Warrior Style Weight Loss

In my own training right now I'm backing off the strength training just a bit and putting some effort toward deflating my spare tire.

Now, I'm not normally real concerned with keeping my midsection real trim, when I realized that I was beginning to outgrow the pants that I bought because I had outgrown the previous set of pants, I decided it was time to do a little maintenance.

I'm really big into the warrior mentality and I hate aerobics, stair-steppers, treadmills and Fit-TV (though I do watch a program from time to time for a good laugh.). Tae-bo might be alright if it wasn't set to sissy pop music. That said, I thought my fellow warriors out there might like to know some of my tactics for eliminating the enemy at my waistline.

Here are the main components:
1. Get disciplined about food--Discipline is essential to the warrior's success. Starve your enemy out by controlling the supply line--don't take in more food and calories than you need each day.

2. Morning walk every day--I stumbled on this pretty much by accident, though it fit some theories I've known about. I started walking as a means of spiritual discipline. AFter dropping off the kids at school, I go for a walk to pray and think before starting my day. I only go a mile or two, which only burns about 100 to 200 calories, but it boosts my metabolism for most of the day until I can get to my main workout.

3. Kettlebells --Three days a week, baby! Right now I'm diong the “> Enter the Kettlebell program, which includes clean & press ladders, snatches and swings. Kettlebells burn lots of calories while conditioning the body for combat situations.

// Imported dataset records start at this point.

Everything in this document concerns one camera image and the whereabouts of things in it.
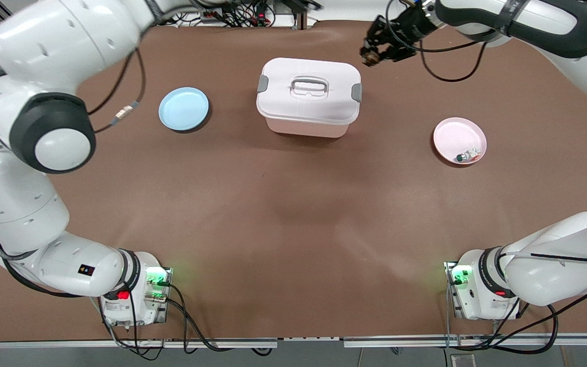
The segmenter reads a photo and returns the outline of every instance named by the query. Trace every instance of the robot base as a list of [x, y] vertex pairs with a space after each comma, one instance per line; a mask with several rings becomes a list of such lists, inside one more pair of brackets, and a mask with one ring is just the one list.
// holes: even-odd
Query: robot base
[[478, 272], [479, 258], [483, 250], [476, 249], [466, 252], [461, 259], [448, 269], [448, 280], [454, 295], [455, 316], [471, 320], [500, 320], [509, 315], [515, 319], [519, 312], [517, 297], [506, 298], [496, 295], [484, 285]]
[[[146, 252], [135, 253], [140, 260], [140, 274], [137, 285], [126, 297], [117, 300], [108, 300], [100, 297], [105, 320], [112, 326], [137, 326], [166, 322], [169, 286], [156, 285], [153, 282], [171, 282], [172, 269], [163, 268], [158, 260]], [[133, 306], [135, 305], [135, 317], [133, 318]]]

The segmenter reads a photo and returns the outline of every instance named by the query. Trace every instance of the gray floor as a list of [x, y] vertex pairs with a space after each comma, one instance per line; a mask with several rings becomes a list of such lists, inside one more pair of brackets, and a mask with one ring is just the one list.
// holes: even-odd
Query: gray floor
[[[514, 355], [500, 351], [475, 353], [478, 367], [587, 367], [587, 347], [554, 347], [541, 355]], [[280, 342], [268, 357], [250, 350], [214, 353], [199, 350], [185, 355], [179, 349], [166, 349], [155, 362], [147, 362], [116, 348], [0, 349], [0, 365], [15, 367], [141, 367], [188, 365], [191, 367], [357, 367], [359, 349], [345, 349], [338, 342]], [[409, 365], [443, 367], [443, 351], [438, 348], [405, 348], [394, 355], [388, 348], [364, 349], [361, 367]]]

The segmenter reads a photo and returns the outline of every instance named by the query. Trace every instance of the screw hole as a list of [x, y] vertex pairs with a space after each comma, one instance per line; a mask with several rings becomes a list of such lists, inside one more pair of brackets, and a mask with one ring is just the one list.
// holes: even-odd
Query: screw hole
[[40, 48], [40, 53], [42, 53], [42, 55], [47, 56], [47, 57], [49, 56], [47, 49], [44, 47], [44, 44], [39, 43], [38, 47]]

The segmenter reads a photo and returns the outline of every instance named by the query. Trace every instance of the round white joint cap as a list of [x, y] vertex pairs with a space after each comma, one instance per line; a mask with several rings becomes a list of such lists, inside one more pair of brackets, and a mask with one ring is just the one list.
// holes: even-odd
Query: round white joint cap
[[83, 163], [92, 149], [88, 137], [72, 128], [56, 128], [35, 144], [40, 165], [52, 170], [70, 170]]

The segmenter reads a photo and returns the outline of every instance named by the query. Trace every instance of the white lid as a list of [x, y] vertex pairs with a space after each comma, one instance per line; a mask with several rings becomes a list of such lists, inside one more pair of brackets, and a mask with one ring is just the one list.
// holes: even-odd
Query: white lid
[[347, 125], [361, 102], [361, 75], [352, 65], [277, 58], [259, 80], [257, 108], [266, 118]]

4. Minimize strength training--With the high calorie burn going on, it's difficult to add much muscle, so I do just enough strength training that I don't lose what I've gained over the last year. That amounts to barbell training one day a week and odd-object lifting (stones, barrells, pipes, sand bags) once a week.


5. Heavy bag work--After training with barbells, I do 30 to 45 minutes of punching and kicking on my heavy bag. I work various drills and combinations and try to keep my heart rate up around 150-160 and push it to 180-185 two or three times during the workout. If the weather is good, I use my homemade 150-pound bag outside. (Detailed instructions for making your own will get posted later this week).


6. Jumproping & sprinting--After my mid-week kettlebell workout, I do 20-30 minutes of alternating jumproping with spriting (100 rope jumps, two sprints up and down the alley, couple minutes of rest; repeat 4 to 6 times).


Schedule works like this:

Monday-light kettlebells: 5 clean & press ladders up to 3 reps per side, 10 minutes of snatches at a comfortable pace

Tuesday-Barbells (Deadlifts, bench press, squats) and heavy bag work

Wednesday- moderate kettlebells: 5 clean & press ladders up to 4 reps per side, 10 minutes of snatches and swings at a challenging pace

Thursday-odd-object lifting

Friday- off

Saturday- Heavy kettlebells: 5 clean & press ladders up to 5 reps per side, 10 minutes of swings doing as many as I possibly can in that time (175 this weekend).

Sunday-off

Of course, 5 kids and a business to run get me off schedule from time to time, but I pretty much stick to this.


Stay strong, stay fit

John Fike

1 comment:

Cindy said...

I agree with you that maintaining proper diet and food discipline is very essential to keep fit.Also incorporation of daily exercise also is a must for this thing be possible.Thank you for sharing this ideas with us.